--- SUPPLIED ENTRIES Enclosed Below ---

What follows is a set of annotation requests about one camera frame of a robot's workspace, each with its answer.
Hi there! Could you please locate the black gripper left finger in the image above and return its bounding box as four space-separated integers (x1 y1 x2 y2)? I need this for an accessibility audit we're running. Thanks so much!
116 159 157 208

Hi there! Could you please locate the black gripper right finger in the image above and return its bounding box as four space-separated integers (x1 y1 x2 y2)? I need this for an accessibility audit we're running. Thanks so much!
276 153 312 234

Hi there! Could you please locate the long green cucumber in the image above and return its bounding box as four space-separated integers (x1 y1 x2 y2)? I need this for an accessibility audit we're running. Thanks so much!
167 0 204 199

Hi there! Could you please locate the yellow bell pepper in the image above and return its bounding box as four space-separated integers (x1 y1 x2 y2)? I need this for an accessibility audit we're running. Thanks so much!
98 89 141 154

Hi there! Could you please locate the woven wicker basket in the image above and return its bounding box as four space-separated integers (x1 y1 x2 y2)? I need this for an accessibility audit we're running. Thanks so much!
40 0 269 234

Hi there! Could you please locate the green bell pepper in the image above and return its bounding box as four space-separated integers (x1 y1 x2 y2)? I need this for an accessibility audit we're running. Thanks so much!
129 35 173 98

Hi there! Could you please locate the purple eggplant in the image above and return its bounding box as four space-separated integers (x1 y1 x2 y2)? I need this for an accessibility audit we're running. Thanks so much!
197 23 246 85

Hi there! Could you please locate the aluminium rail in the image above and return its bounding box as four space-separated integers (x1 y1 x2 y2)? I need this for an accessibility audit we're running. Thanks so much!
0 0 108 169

--- End of Enclosed SUPPLIED ENTRIES ---

*AIM OF THE EXERCISE:*
Your reply should contain every entry, repeated exactly.

*YOUR SOLUTION:*
What follows is a set of annotation requests about one camera frame of a robot's workspace, each with its answer.
Hi there! Could you please locate the black gripper left finger in the image above and return its bounding box as four space-separated integers (x1 y1 x2 y2)? I need this for an accessibility audit we're running. Thanks so much!
116 159 157 208

Hi there! Could you please locate the black gripper right finger in the image above and return its bounding box as four space-separated integers (x1 y1 x2 y2)? I need this for an accessibility audit we're running. Thanks so much!
276 153 312 234

Hi there! Could you please locate the long green cucumber in the image above and return its bounding box as four space-separated integers (x1 y1 x2 y2)? I need this for an accessibility audit we're running. Thanks so much!
167 0 204 199

Hi there! Could you please locate the yellow bell pepper in the image above and return its bounding box as four space-separated integers (x1 y1 x2 y2)? I need this for an accessibility audit we're running. Thanks so much!
98 89 141 154

Hi there! Could you please locate the woven wicker basket in the image above and return its bounding box as four space-separated integers (x1 y1 x2 y2)? I need this for an accessibility audit we're running. Thanks so much!
40 0 269 234

Hi there! Could you please locate the green bell pepper in the image above and return its bounding box as four space-separated integers (x1 y1 x2 y2)? I need this for an accessibility audit we're running. Thanks so much!
129 35 173 98

Hi there! Could you please locate the purple eggplant in the image above and return its bounding box as four space-separated integers (x1 y1 x2 y2)? I need this for an accessibility audit we're running. Thanks so much!
197 23 246 85

Hi there! Could you please locate the aluminium rail in the image above and return its bounding box as four space-separated integers (x1 y1 x2 y2)? I need this for an accessibility audit we're running. Thanks so much!
0 0 108 169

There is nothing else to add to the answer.